Quando leio este livro, compreendo porque é que Braz Teixeira considera tanto Tobias Barreto de Menezes, um filósofo mameluco (crioulo), nordestino, do Séc. XIX. Barreto testemunhou com a sua vida o que pensou e escreveu. Os filósofos deste livro, todos vivos à data da publicação do livro (2000), certamente que testemunham mas não sei se todos o fazem em relação ao que pensam. Noto com graça o diferendo pessoal entre Giannotti e Ruy Fausto,notando previamente que Giannotti vê na «filosofia brasileira» uma forma de resistência a influências estrangeiras que contradizem a experiência quotidiana do Brasil e a sensibilidade de Ruy Fausto, que é sobretudo um triunfo sobre uma existência épica.
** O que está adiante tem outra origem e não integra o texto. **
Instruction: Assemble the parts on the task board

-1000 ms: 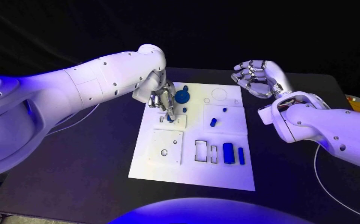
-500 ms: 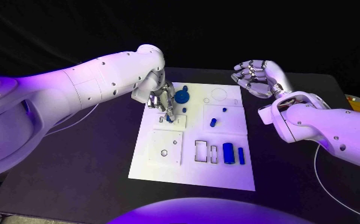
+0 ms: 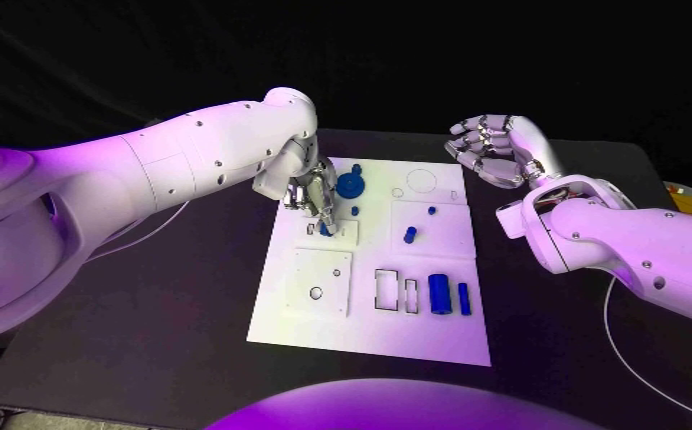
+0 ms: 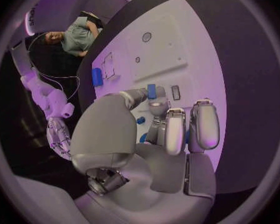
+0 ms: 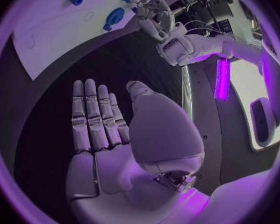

Simpatizo muito com a humildade de Leandro Konder, o que há de melhor num alemão tropical, nomeadamente quando dizia que militava com os comunistas, porque era normal, mas achava-os todos esquisitos. Mas de filosofia estamos falados: o mais covincente é mesmo Oswaldo Porchat, com o seu neo-pirronismo, porque sinto nele uma iluminação semperviva, a mesma que sustentará Diógenes de Halicarnasso, em qualquer lugar, em qualquer época. Ao começo, vejo a sombra do padre Lima Vaz e não posso deixar de pensar que também há legitimidade divina no gládio temporal, não apenas no espiritual. Só me resta mesmo Marilena Chauí. Lida aqui e em outras obras,esta filósofa filha de integralistas e que punha muitas perguntas, recebeu muitas respostas.Pediu Ordem e teve-a. A sua interpretação de Espinosa, monumental, só dignifica o filósofo português que viveu numa época sangrenta. Mas o espinosimo, aplicado hoje, é uma laranja mecânica,e revela a democracia como a ditadura do Povo. O drama da libertação pessoal de Espinosa obscurece a responsabilidade pessoal pela sociedade inteira de quem a pessoa, e não a sociedade, é o genótipo.Se, para isso, me despeço do Deus da Bíblia e entro na mistificação cristã, nem por isso me submeto ao gládio do padre Lima Vaz. Marilena continuará indefinidamente, como o Departamento francês ultramarino do Brasil. E fico-me a pensar se o diagnóstico marxista do capitalismo, depois de durar tanto tempo sem aplicar terapêutica de jeito, não será uma mistificação que, além de assassinar inocentes pobres, assassina empresários com princípios que sabem que a sua propriedade é o ganha-pão de muita gente enquanto não chega a Revolução mundial.